- **TRY IT**
Nothing but the pictures should be left out when the entries below are duplicated.

- **ENTRIES PROVIDED**
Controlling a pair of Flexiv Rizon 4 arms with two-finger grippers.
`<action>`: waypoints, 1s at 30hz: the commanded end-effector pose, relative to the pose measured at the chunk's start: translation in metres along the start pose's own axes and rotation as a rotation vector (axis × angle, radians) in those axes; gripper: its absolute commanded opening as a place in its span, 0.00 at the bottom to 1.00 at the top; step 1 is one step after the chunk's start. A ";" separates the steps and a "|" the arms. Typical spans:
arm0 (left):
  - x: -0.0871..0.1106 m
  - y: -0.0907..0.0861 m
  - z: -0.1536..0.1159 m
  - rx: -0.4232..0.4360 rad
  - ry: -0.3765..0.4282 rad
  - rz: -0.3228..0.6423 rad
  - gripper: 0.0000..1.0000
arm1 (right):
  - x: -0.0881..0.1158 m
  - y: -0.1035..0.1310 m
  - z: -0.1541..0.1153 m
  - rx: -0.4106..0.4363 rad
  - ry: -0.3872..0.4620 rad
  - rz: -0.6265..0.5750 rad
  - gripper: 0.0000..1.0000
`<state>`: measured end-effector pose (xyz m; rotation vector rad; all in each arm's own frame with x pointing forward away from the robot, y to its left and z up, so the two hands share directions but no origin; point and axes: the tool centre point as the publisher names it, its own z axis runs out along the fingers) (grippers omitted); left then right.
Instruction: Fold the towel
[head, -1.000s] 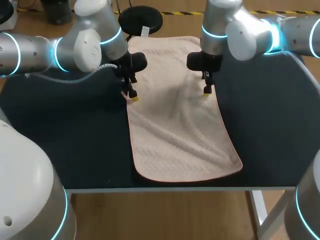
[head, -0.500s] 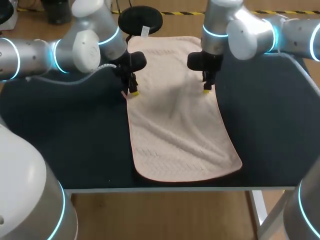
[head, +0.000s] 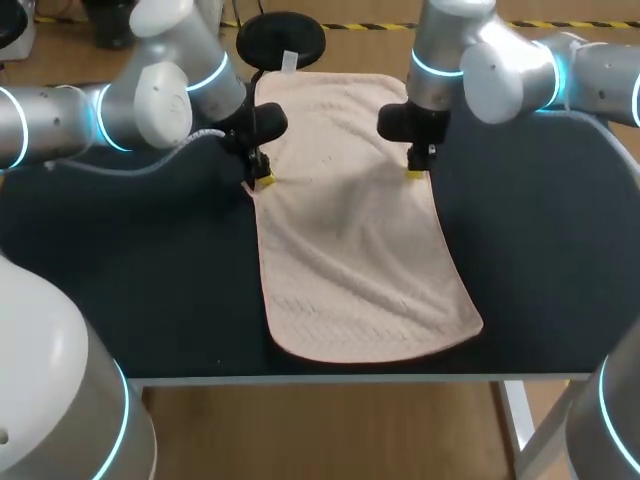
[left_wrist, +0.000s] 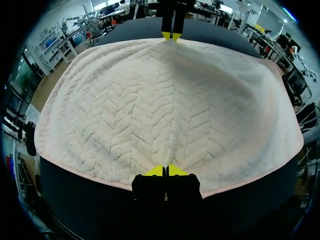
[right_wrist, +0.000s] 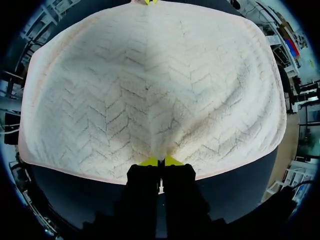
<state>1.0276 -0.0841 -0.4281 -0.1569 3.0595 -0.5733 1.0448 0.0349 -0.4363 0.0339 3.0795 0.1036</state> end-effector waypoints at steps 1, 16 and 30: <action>0.001 -0.001 -0.012 -0.001 -0.004 0.005 0.00 | 0.001 -0.004 -0.014 -0.012 -0.019 -0.002 0.00; -0.030 -0.042 -0.141 0.184 -0.236 0.089 0.00 | -0.028 0.001 -0.133 -0.102 -0.252 -0.089 0.00; -0.097 -0.073 -0.273 0.165 -0.565 0.147 0.00 | -0.091 0.014 -0.283 -0.191 -0.598 -0.129 0.00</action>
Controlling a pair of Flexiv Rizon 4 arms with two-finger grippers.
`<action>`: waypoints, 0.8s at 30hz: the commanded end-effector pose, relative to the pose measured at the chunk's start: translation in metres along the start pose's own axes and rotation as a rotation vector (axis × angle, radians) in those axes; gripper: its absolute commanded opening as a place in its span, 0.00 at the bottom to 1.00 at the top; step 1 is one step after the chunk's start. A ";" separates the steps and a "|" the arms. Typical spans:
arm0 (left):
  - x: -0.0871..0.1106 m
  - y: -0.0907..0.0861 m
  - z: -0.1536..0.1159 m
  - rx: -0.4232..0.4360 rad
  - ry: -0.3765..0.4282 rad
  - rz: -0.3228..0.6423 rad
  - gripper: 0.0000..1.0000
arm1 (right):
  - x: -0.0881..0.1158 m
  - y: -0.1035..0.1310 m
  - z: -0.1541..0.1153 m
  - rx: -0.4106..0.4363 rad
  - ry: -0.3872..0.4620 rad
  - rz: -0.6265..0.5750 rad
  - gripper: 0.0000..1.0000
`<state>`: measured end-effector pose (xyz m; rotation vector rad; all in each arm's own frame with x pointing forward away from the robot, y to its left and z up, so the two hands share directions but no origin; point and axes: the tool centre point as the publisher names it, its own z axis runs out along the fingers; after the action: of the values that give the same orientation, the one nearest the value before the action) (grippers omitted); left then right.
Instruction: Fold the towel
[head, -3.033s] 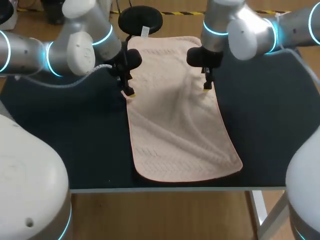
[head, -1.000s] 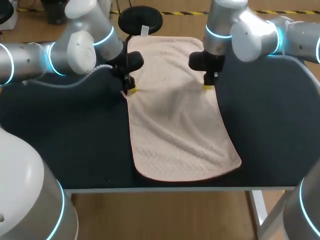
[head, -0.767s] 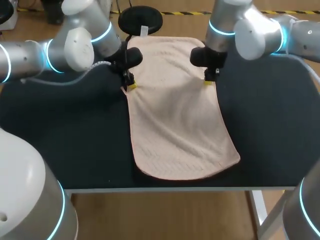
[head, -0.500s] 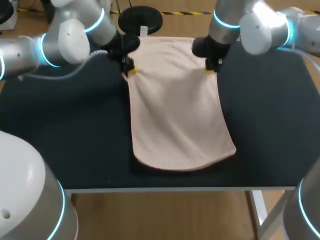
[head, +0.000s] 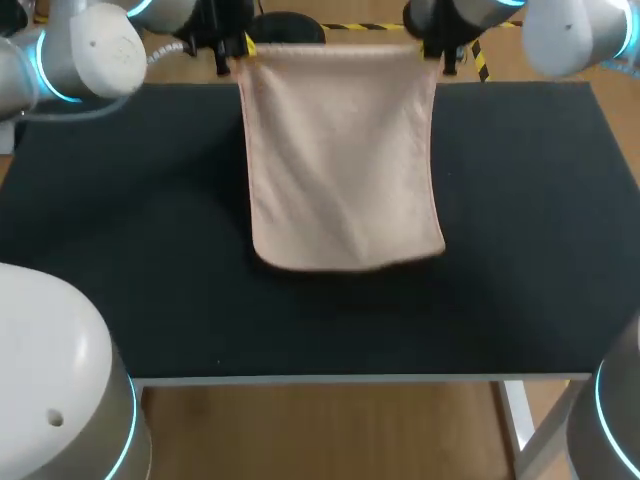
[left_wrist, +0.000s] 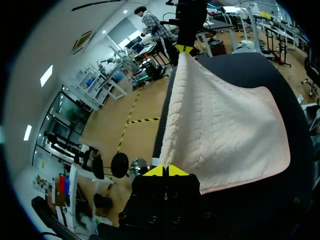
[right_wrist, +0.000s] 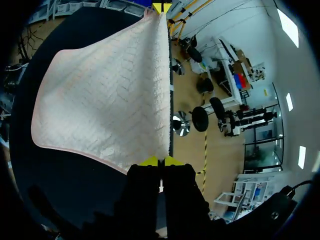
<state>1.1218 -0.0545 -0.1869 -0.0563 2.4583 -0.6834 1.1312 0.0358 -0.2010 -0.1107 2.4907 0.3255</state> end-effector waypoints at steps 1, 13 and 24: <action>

- **RESULT FOR THIS EXERCISE**
Controlling a pair of Flexiv Rizon 4 arms with two-finger grippers.
`<action>`: waypoints, 1s at 30hz: the commanded end-effector pose, relative to the pose measured at the chunk's start: translation in metres along the start pose's own axes and rotation as a rotation vector (axis × angle, radians) in those axes; gripper: its absolute commanded opening as a place in its span, 0.00 at the bottom to 1.00 at the top; step 1 is one step after the chunk's start. A ";" separates the steps and a "|" the arms. Typical spans:
arm0 (left):
  - x: -0.0871..0.1106 m
  - y: -0.0907..0.0861 m
  - z: -0.1536..0.1159 m
  - rx: -0.4232..0.4360 rad
  - ry: -0.3765..0.4282 rad
  - rz: -0.3228..0.6423 rad
  - gripper: 0.0000..1.0000
arm1 (right):
  - x: -0.0881..0.1158 m
  - y: -0.1035..0.1310 m
  - z: -0.1541..0.1153 m
  - rx: -0.4106..0.4363 rad
  - ry: -0.3872..0.4620 rad
  - rz: -0.6265..0.5750 rad
  - gripper: 0.0000..1.0000
`<state>`: measured end-effector pose (xyz m; rotation vector rad; all in each arm's own frame with x pointing forward away from the robot, y to its left and z up, so the two hands share directions but no origin; point and axes: the tool centre point as the publisher names it, its own z axis runs out along the fingers) (grippers omitted); left then right.
Instruction: Fold the towel
[head, -1.000s] 
[head, -0.500s] 
[head, +0.000s] 
[left_wrist, +0.000s] 
[right_wrist, +0.000s] 
<state>1.0276 -0.0841 -0.4281 -0.1569 3.0595 -0.5733 1.0448 0.0349 -0.4363 0.0339 3.0795 0.1036</state> end-effector waypoints at steps 1, 16 and 30: <action>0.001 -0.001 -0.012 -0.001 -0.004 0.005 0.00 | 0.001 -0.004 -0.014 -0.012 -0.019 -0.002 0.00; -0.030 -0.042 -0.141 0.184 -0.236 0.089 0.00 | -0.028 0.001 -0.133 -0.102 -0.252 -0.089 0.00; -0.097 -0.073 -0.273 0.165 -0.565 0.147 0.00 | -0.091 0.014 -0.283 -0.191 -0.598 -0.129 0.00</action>
Controlling a pair of Flexiv Rizon 4 arms with two-finger grippers.
`<action>`: waypoints, 0.8s at 30hz: the commanded end-effector pose, relative to the pose measured at the chunk's start: translation in metres along the start pose's own axes and rotation as a rotation vector (axis × angle, radians) in those axes; gripper: its absolute commanded opening as a place in its span, 0.00 at the bottom to 1.00 at the top; step 1 is one step after the chunk's start. A ";" separates the steps and a "|" the arms. Typical spans:
arm0 (left):
  - x: -0.0871..0.1106 m
  - y: -0.0907..0.0861 m
  - z: -0.1536..0.1159 m
  - rx: -0.4232..0.4360 rad
  - ry: -0.3765..0.4282 rad
  - rz: -0.3228..0.6423 rad
  - gripper: 0.0000..1.0000
arm1 (right):
  - x: -0.0881..0.1158 m
  - y: -0.1035..0.1310 m
  - z: -0.1541..0.1153 m
  - rx: -0.4106..0.4363 rad
  - ry: -0.3872..0.4620 rad
  - rz: -0.6265..0.5750 rad
  - gripper: 0.0000..1.0000
`<state>`: measured end-effector pose (xyz m; rotation vector rad; all in each arm's own frame with x pointing forward away from the robot, y to its left and z up, so the two hands share directions but no origin; point and axes: the tool centre point as the publisher names it, its own z axis runs out along the fingers; after the action: of the values that give the same orientation, the one nearest the value before the action) (grippers omitted); left then right.
Instruction: Fold the towel
[head, -3.033s] 
[head, -1.000s] 
[head, -0.767s] 
[head, -0.500s] 
[head, +0.000s] 
[left_wrist, +0.000s] 
[right_wrist, +0.000s] 
<state>1.1218 -0.0545 -0.1869 -0.0563 2.4583 -0.6834 1.1312 0.0358 -0.2010 -0.1107 2.4907 0.3255</state> end-effector waypoints at steps 1, 13 and 24: <action>

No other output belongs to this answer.